# Task
Go through the lines below. Copy those with "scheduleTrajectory".

%%

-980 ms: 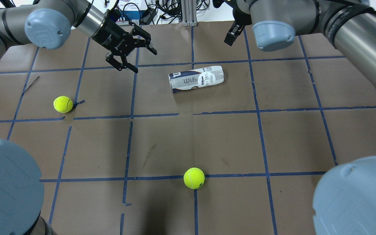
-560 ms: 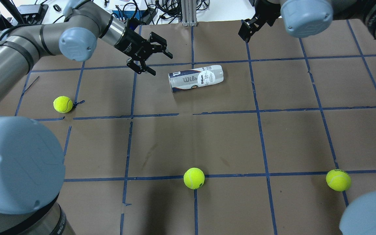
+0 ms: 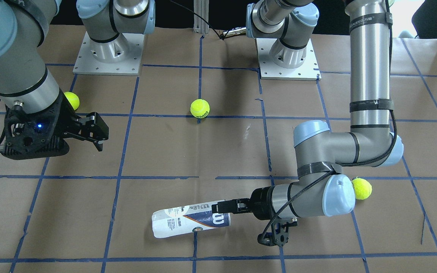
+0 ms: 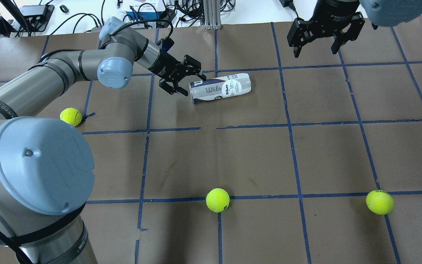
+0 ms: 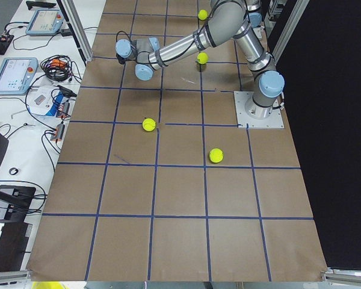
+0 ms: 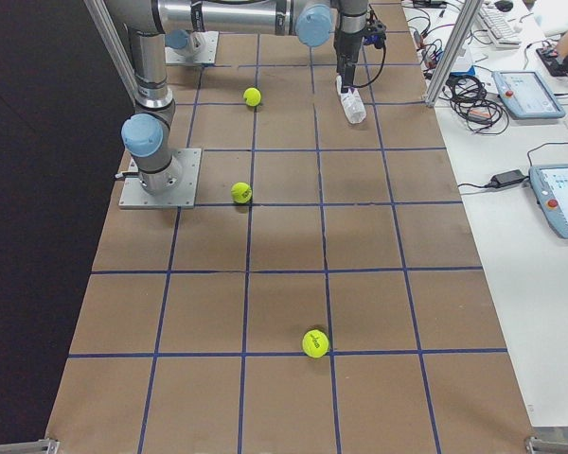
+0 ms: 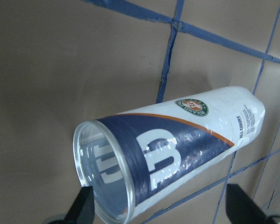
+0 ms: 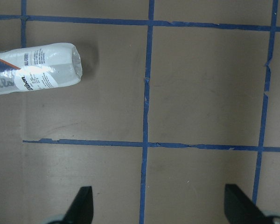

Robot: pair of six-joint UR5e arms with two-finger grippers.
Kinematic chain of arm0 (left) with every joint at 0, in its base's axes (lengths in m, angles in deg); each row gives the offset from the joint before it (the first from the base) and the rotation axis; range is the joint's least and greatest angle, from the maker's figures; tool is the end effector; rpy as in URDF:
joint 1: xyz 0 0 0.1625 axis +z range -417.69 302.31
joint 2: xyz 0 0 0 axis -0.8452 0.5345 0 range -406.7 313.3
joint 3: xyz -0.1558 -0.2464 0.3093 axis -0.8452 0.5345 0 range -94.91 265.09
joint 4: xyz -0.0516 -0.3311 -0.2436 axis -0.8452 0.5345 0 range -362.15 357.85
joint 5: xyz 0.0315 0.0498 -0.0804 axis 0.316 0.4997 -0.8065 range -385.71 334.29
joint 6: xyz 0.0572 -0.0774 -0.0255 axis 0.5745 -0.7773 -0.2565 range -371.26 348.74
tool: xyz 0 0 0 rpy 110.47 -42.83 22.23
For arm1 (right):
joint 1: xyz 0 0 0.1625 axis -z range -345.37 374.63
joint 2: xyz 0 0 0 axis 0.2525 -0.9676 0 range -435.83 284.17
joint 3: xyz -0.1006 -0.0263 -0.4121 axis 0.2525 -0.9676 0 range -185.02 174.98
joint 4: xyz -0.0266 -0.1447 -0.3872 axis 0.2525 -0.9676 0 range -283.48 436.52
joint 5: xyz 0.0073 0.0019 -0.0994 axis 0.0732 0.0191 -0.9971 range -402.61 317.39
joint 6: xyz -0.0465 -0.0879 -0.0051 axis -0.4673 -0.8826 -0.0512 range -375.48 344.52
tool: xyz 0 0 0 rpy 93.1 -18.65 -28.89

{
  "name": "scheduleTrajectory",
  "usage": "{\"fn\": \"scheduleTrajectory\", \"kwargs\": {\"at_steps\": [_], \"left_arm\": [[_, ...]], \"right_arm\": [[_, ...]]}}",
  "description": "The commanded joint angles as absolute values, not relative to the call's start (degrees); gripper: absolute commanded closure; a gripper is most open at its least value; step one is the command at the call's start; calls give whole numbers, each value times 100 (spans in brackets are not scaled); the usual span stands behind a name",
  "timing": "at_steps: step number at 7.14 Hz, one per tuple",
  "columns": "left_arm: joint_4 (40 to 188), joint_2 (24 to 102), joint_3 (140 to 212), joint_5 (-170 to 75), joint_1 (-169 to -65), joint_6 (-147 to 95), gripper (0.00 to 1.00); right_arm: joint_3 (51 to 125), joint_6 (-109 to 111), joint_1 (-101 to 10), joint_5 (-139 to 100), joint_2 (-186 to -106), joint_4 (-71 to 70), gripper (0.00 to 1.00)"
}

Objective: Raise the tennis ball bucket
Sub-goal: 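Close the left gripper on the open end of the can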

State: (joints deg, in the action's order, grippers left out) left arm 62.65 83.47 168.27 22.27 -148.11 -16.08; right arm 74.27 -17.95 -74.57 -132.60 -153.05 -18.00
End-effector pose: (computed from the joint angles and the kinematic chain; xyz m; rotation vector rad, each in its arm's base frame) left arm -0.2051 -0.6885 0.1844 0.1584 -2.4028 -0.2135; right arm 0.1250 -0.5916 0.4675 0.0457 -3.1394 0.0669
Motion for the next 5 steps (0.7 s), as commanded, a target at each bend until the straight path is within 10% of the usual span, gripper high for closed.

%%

# Answer box
  "name": "scheduleTrajectory",
  "usage": "{\"fn\": \"scheduleTrajectory\", \"kwargs\": {\"at_steps\": [_], \"left_arm\": [[_, ...]], \"right_arm\": [[_, ...]]}}",

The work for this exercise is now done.